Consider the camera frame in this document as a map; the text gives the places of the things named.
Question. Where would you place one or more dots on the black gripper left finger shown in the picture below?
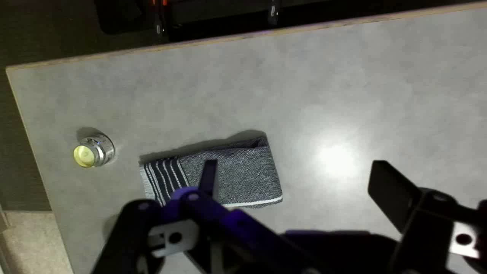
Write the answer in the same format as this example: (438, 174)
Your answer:
(215, 239)

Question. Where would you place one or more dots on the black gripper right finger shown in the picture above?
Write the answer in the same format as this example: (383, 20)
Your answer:
(433, 224)

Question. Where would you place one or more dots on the grey striped towel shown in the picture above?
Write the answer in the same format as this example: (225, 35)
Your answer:
(246, 175)

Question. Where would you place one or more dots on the dark chair beyond table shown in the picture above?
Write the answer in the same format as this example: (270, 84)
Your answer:
(177, 20)

◆ ◆ ◆ ◆ ◆

◆ **How to complete this task**: Repeat the lines exactly as they stand, from the opening line of the data through the line with "example: (438, 174)". Pictures stay out of the copy.

◆ **Expected answer**:
Consider the camera frame in this document as a map; the text gives the places of the things named.
Question. Where would you place one or more dots on the black gripper left finger shown in the picture below?
Write the answer in the same format as this example: (438, 174)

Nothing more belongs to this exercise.